Post-Market Surveillance (PMS): The proactive collection and review of experiences and data related to a device after it has been released onto the market to ensure continued safety and performance.
Predicate Device: An existing on-market device that provides a basis for comparison or reference in demonstrating substantial equivalence for regulatory purposes.
Pre-analytical: The phase in in vitro diagnostics (IVD) that encompasses all processes before the actual analysis of a sample, including sample collection, handling, transport, storage, and preparation.
Precision: The degree to which repeated measurements under unchanged conditions show the same results. It reflects the reproducibility of the test results.
Real World Evidence: Clinical evidence regarding the use and potential benefits or risks of a medical product derived from real-world data (RWD) sources outside traditional clinical trials.
Regulation: The rules, laws, standards, and requirements set by regulatory authorities to ensure the safety, efficacy, and quality of devices intended for medical use.
Regulatory Authority: An official body overseeing and enforcing laws, regulations, and standards within a specific industry or sector to ensure compliance and protect public interests. Also known as a Regulatory Authority. Also see Competent Authority and Notified Body.

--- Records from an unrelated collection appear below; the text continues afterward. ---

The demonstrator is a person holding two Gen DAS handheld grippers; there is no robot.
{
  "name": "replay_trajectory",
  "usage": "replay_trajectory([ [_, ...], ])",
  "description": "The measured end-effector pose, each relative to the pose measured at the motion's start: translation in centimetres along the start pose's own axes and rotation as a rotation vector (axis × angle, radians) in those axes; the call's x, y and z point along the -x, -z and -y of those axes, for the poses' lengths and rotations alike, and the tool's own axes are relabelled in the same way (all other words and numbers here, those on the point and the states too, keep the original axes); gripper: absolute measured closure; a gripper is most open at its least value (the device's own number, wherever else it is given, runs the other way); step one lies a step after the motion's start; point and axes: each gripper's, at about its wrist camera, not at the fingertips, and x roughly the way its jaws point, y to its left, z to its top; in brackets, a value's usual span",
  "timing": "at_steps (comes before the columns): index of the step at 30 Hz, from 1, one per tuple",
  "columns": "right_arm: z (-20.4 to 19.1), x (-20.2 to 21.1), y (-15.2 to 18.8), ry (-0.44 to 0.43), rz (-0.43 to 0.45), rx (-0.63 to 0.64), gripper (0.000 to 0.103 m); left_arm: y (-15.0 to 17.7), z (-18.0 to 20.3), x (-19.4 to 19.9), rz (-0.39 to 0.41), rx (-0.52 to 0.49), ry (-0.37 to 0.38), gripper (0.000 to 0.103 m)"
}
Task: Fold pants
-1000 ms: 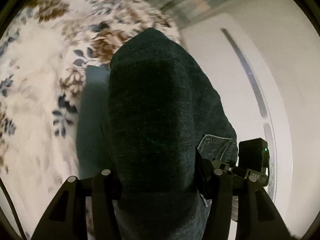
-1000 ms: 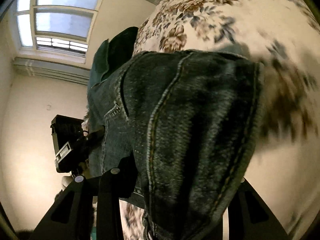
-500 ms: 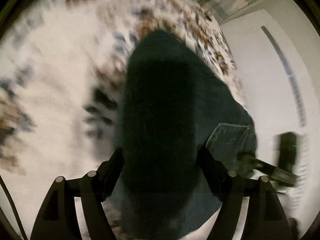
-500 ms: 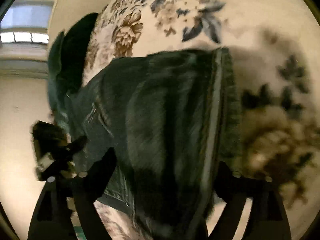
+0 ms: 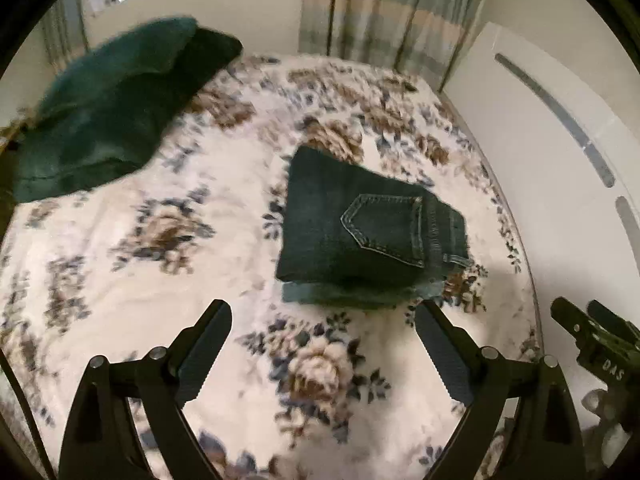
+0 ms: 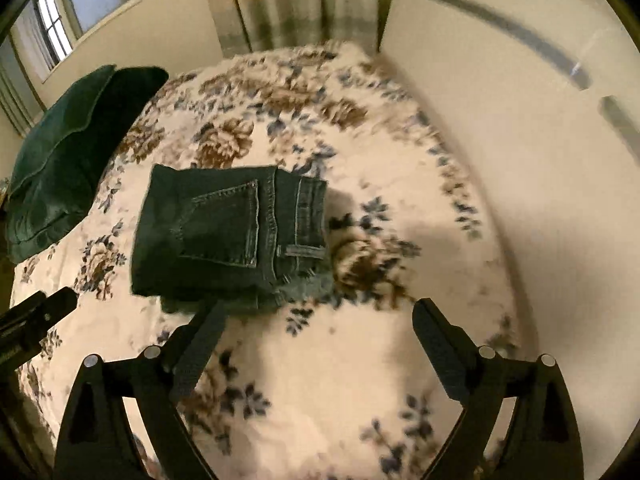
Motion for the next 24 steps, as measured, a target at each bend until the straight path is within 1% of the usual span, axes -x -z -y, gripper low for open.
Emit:
replay_trajectory([
  [3,-0.2,7.7,2.4,0.025,0.055,0.046,0.006,1.3,0.7,6.1,0.054,-0.014,-0.038,0.009],
  [5,-0.1,12.6,3.8,0.024,0.083,0.059,0.006,2.2,1.1,9.7,0.072,-0.018,-0.046,0.009],
  [6,-0.1,14.4,4.3,0.023,0.092,0.063,0.006,2.7,1.2,11.3,0.081,-0.022,-0.046,0.009],
  [8,0.1,19.4,5.8,0.024,0.109,0.066,0.006,3.8,1.6,15.2,0.102,-0.029,-0.048,0.009],
  [9,0.1,21.0,6.3,0.022,0.116,0.071,0.006,4.4,1.7,16.8,0.11,-0.032,-0.042,0.009],
  [12,0.4,28.1,8.7,0.006,0.142,0.066,0.006,6.1,2.1,21.7,0.138,-0.051,-0.03,0.009],
  [14,0.3,31.7,10.0,0.01,0.163,0.071,0.006,7.5,2.1,25.2,0.154,-0.06,-0.03,0.009],
  [15,0.2,34.1,10.9,0.005,0.177,0.072,0.006,8.1,2.0,26.4,0.161,-0.064,-0.019,0.009],
  [18,0.4,39.6,13.2,-0.014,0.197,0.061,0.006,10.3,1.8,30.2,0.169,-0.08,-0.01,0.009],
  [22,0.2,45.8,15.9,-0.026,0.228,0.065,0.006,13.0,1.8,34.9,0.193,-0.116,-0.012,0.009],
  [24,0.0,48.5,17.5,-0.028,0.24,0.076,0.006,14.2,1.6,36.9,0.204,-0.117,0.0,0.009],
])
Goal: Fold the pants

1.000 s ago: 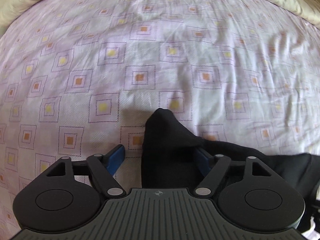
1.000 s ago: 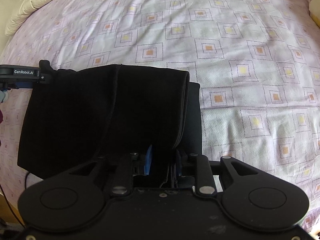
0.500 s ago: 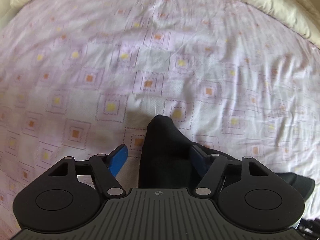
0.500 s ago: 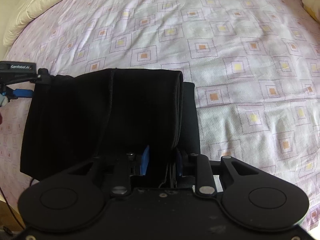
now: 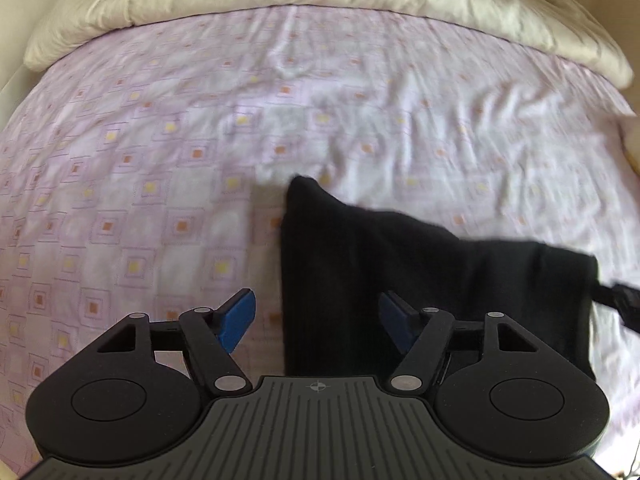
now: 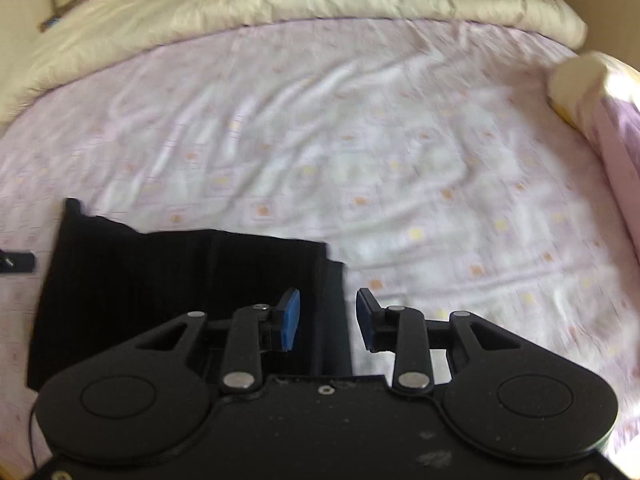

Regulatory Submission: The formal process of submitting documentation and data to regulatory authorities for review and approval to market or sell the device within a specific jurisdiction.
Reimbursement: The process of receiving payment from insurers, government health programs, or healthcare facilities for the use of medical devices in patient care.
Risk Management (RM): The systematic application of management policies, procedures, and practices to the tasks of analysing, evaluating, controlling, and monitoring risk.
Safety: The condition of being protected from or unlikely to cause danger, risk, or injury.
Sample: A portion of material, such as blood, urine, or tissue, taken from a patient for testing or analysis to provide information about their health.
Sample Type: The specific kind of sample collected for analysis, such as blood, urine, saliva, or tissue, which can affect the type of tests that can be performed and the accuracy of the results.
Scientific Validity: The extent to which the results of a test or study accurately reflect or measure the concept or phenomenon being studied. In diagnostics, scientific validity refers to the ability of a test to correctly identify or measure a health condition, based on sound scientific evidence and methodology.
Screening: The process of testing individuals who do not yet have symptoms of a disease to detect the condition at an early stage. Screening aims to identify diseases early when they are more likely to be treatable.
Sensitivity: The ability of a diagnostic test to correctly identify individuals with a disease.
Specificity: The ability of a diagnostic test to correctly identify individuals without a disease.
Standard: A document that provides guidance, requirements, or specifications established by regulatory bodies, industry organisations, or international consensus groups.
State-of-the-art (SotA): The current knowledge or good practice acceptable in the medical devices industry.
Study Protocol: A document that describes the objectives, design, methodology, statistical considerations, and organisation of a clinical study.
Technical Documentation: All documents that demonstrate the design, manufacture, and performance of the device, essential for ensuring compliance with regulatory requirements. This is also known as the Technical File.
Traceability: The ability to verify an item’s history, location, or application by means of documented recorded identification.
User: Any individual who operates or interacts with a medical device, including healthcare professionals, patients, and caregivers.
Vigilance: The systematic process of monitoring, evaluating, and responding to safety issues and adverse events related to medical devices to ensure ongoing safety and compliance with regulatory standards.